Roger Freeman, an analyst at Barclays Capital in New York, had estimated that Goldman Sachs would generate $2.8 billion in revenue from fixed-income, currencies and commodities.

The decline at Goldman Sachs reflected "significantly lower results in mortgages, commodities and interest-rate products," the firm said in the statement. "In addition, net revenues in currencies decreased slightly and net revenues in credit products were essentially unchanged compared with the second quarter of 2010."

Equity Trading

Goldman Sachs's equity-trading revenue declined 17 percent to $1.92 billion from $2.32 billion in the prior quarter and rose 19 percent from $1.61 billion a year earlier. That compared with $1.22 billion of second-quarter equity-trading revenue at JPMorgan and $812 million at Citigroup. Freeman expected Goldman Sachs's equities revenue to be $2 billion.

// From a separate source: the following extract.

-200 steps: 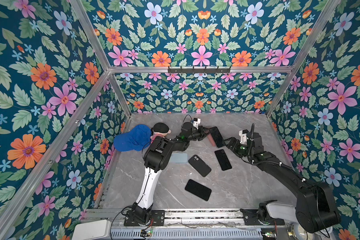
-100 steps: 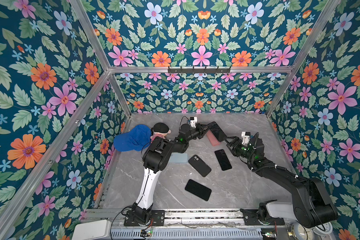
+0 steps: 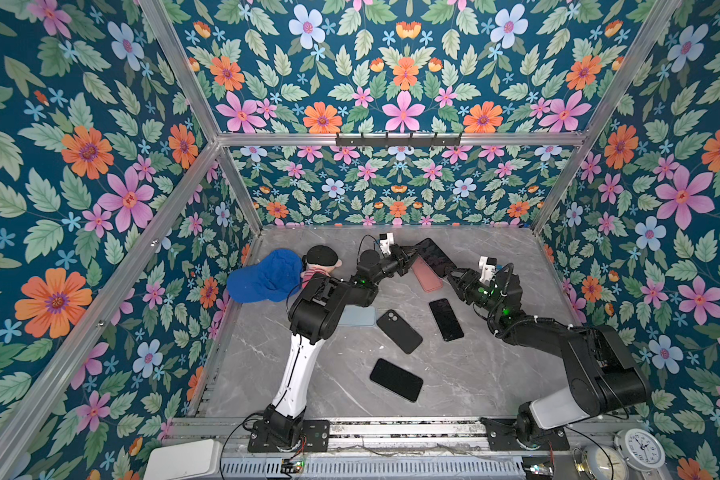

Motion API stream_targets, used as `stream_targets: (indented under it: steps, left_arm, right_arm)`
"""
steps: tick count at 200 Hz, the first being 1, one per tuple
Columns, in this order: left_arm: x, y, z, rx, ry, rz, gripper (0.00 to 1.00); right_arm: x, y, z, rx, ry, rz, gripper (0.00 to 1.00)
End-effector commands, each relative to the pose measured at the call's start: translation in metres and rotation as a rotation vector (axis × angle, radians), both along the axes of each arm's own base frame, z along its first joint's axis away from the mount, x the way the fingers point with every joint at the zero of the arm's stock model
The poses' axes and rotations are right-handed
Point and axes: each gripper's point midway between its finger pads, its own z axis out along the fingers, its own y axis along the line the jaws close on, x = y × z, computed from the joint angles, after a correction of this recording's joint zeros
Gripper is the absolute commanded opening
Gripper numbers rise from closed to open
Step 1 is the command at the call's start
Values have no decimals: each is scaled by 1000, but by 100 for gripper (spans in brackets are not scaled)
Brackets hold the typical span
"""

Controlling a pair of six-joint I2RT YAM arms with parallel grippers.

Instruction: Put the phone into the phone case

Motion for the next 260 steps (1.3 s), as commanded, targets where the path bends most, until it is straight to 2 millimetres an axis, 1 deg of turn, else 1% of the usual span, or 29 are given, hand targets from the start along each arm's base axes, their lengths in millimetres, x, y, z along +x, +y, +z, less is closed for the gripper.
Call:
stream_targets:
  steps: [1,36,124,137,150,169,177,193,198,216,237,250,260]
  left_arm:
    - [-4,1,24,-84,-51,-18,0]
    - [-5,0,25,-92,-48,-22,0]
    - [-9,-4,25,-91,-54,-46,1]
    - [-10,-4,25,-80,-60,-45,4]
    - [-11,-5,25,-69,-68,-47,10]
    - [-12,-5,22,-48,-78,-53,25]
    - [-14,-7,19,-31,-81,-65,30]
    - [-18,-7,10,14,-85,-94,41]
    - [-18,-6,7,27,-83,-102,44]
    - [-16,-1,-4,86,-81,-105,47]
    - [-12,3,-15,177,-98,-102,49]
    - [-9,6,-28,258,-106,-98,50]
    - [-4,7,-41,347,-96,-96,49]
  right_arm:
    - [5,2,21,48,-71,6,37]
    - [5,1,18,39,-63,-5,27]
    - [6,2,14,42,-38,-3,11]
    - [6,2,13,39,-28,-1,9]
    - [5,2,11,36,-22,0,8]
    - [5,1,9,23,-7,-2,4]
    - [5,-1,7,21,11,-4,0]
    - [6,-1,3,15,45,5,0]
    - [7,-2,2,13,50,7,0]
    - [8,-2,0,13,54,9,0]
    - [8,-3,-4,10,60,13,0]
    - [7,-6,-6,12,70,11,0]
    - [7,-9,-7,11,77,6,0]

Revenue from investment banking, overseen globally by Richard J. Gnodde, David M. Solomon and John S. Weinberg, advanced to $1.45 billion in the quarter from $1.27 billion in the first quarter and $941 million in the second quarter of 2010. By comparison, JPMorgan's investment-banking fees totaled $1.92 billion in the quarter and Citigroup reaped $1.09 billion.

Goldman Sachs's investment-banking revenue exceeded estimates from analysts at Atlantic Equities, Barclays Capital and ISI Group, who expected revenue in the range of $1.2 billion to $1.3 billion.